Task description: The listing, minus its pictures, is to be given again exactly.
Source material Start Marker
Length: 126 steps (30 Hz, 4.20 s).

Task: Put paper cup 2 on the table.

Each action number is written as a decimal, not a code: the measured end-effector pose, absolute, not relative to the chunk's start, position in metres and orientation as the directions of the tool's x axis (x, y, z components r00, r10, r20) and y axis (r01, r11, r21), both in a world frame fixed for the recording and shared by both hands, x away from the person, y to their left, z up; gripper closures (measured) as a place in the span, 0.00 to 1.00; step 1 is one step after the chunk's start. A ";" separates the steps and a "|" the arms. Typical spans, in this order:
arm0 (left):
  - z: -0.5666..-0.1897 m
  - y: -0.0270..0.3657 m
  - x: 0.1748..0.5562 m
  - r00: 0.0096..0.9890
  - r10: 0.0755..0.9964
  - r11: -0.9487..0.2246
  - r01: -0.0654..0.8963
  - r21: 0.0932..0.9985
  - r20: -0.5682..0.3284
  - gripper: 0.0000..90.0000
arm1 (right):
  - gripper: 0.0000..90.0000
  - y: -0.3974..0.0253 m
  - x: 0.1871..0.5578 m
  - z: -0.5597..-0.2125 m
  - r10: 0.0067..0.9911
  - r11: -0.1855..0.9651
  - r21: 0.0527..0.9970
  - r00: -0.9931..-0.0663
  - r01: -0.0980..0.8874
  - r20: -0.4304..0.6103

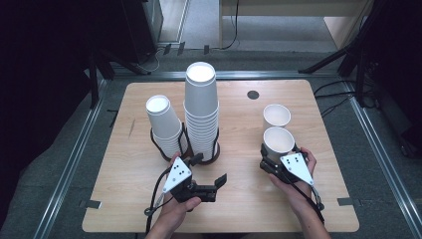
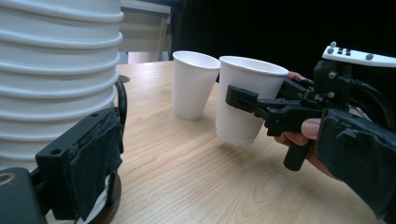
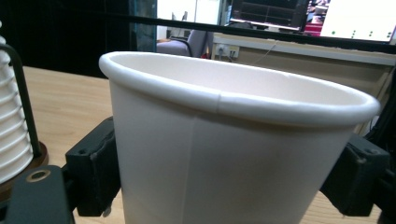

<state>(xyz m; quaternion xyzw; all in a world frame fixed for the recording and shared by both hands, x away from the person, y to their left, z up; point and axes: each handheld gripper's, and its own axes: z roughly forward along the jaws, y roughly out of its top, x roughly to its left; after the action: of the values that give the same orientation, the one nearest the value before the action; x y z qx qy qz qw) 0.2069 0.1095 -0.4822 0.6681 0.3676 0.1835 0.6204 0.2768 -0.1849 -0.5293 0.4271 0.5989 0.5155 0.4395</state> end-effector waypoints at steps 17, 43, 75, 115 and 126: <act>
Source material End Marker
Written response:
Length: 126 steps (30 Hz, 4.20 s).

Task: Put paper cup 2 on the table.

Each action number is written as a decimal, not a code: the measured end-effector pose, absolute, not relative to the chunk's start, position in metres and orientation as the directions of the tool's x axis (x, y, z components r00, r10, r20) and y axis (r01, r11, r21), both in a world frame fixed for the recording and shared by both hands, x away from the person, y to their left, z up; gripper closures (measured) as a place in the span, 0.00 to 1.00; step 1 is one step after the chunk's start. A ";" separates the steps and a "|" the arms. Typical spans, in this order:
arm0 (left):
  - z: -0.5666..-0.1897 m
  - y: -0.0270..0.3657 m
  - x: 0.1748..0.5562 m
  - r00: 0.0096..0.9890
  - r10: 0.0755..0.9964
  - r11: -0.9487..0.2246
  - r01: -0.0654..0.8963
  - r21: 0.0932..0.9985
  - r20: -0.5682..0.3284
  - gripper: 0.0000..90.0000
arm1 (right):
  - gripper: 0.0000..90.0000
  - y: -0.3974..0.0253 m
  - x: 0.1871..0.5578 m
  - z: -0.5597..-0.2125 m
  - r10: 0.0067..0.9911
  - r11: -0.1855..0.9651
  - r21: 0.0527..0.9970
  - r00: -0.9931..-0.0663
  - r01: -0.0980..0.8874
  - r20: -0.4304..0.6103


<state>(xyz m; quaternion xyzw; all in a world frame fixed for the recording and shared by both hands, x away from the person, y to their left, z up; point and axes: each handheld gripper's, and its own axes: z roughly forward along the jaws, y roughly out of its top, x roughly to its left; after the action: of the values that give the same orientation, the one nearest the value before the action; x y z qx qy qz qw) 0.2069 0.1095 -0.4822 0.6681 0.3676 0.1835 0.6204 0.2768 -0.1849 -0.5293 0.4271 0.5989 0.5155 0.4395</state> end-effector waypoints at steps 17, 43, 75, 115 and 126: <act>

This exercise has been fully answered.